Night Over Water is a fictionalized account of the final flight of the Pan American Clipper passenger airplane during the first few days of World War II, early September, 1939. Follett is careful to state that, though the flight and all of the characters are fictional the plane, a Boeing 314, was real and was nicknamed the "Pan Am Clipper." It was a flying boat, an aircraft that landed in the sea, not on an airstrip, powered by 4 propeller engines. It was capable of crossing the Atlantic Ocean in little more than 24 hours with intermediate stops in Shannon Estuary at Foynes, Ireland, Bay of Exploits at Botwood, Newfoundland and Shediac Bay, Canada, at each of which stops Follett adds a scene or two of intrigue. This route made the Pan Am Clipper the fastest mode of transatlantic travel at the time — and very appealing to those who wanted to escape from Britain before the start of the war.
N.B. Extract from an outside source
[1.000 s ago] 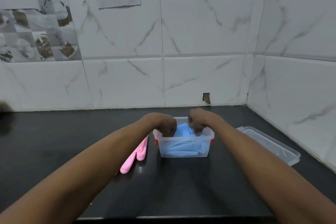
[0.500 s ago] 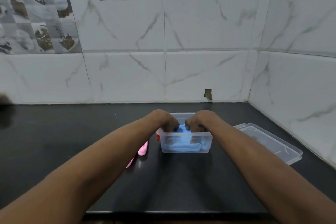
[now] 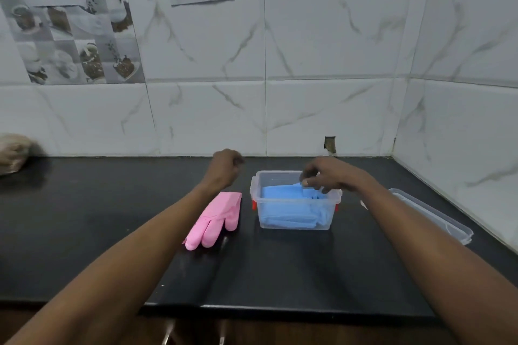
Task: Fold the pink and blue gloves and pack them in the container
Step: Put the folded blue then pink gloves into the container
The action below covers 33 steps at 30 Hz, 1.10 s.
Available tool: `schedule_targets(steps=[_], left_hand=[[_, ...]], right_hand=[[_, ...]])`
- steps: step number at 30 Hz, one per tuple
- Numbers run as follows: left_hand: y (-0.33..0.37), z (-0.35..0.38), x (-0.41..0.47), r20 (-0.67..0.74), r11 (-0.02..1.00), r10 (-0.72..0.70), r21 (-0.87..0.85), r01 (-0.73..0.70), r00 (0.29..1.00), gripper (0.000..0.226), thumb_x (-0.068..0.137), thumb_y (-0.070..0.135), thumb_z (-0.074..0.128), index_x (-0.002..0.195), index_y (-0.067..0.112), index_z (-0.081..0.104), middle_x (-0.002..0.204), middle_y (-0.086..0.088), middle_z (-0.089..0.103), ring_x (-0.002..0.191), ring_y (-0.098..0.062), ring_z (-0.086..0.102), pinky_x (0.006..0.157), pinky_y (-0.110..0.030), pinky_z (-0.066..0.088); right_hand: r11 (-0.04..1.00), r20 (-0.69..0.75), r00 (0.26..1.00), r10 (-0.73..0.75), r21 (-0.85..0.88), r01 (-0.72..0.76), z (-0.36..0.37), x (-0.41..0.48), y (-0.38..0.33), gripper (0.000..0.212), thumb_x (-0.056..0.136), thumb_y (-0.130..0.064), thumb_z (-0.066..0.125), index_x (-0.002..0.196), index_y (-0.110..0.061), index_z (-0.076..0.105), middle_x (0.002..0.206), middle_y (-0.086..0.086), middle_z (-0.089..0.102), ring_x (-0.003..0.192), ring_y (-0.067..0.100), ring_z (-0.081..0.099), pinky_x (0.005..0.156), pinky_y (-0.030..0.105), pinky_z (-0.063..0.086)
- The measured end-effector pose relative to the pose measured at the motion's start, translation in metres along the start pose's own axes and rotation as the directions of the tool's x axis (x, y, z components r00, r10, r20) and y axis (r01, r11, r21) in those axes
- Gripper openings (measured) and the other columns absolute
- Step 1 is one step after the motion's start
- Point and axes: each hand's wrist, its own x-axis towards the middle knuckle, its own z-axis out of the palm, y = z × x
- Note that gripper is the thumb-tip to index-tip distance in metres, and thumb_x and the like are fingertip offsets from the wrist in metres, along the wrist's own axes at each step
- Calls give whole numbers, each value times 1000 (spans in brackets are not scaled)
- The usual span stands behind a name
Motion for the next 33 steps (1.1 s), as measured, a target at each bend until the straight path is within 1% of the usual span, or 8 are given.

The tale begins with several separated threads, telling the individual stories of the people who later all end up in this last flight to New York. Though Follett bundles all these together, the events the characters share while travelling with the clipper are still told through the perspectives introduced before. Each of these main characters is heading for his own interests in the beginning but soon they melt together.

The theme is the importance of recognizing the threat of totalitarianism and also a feminist message of women standing up for themselves.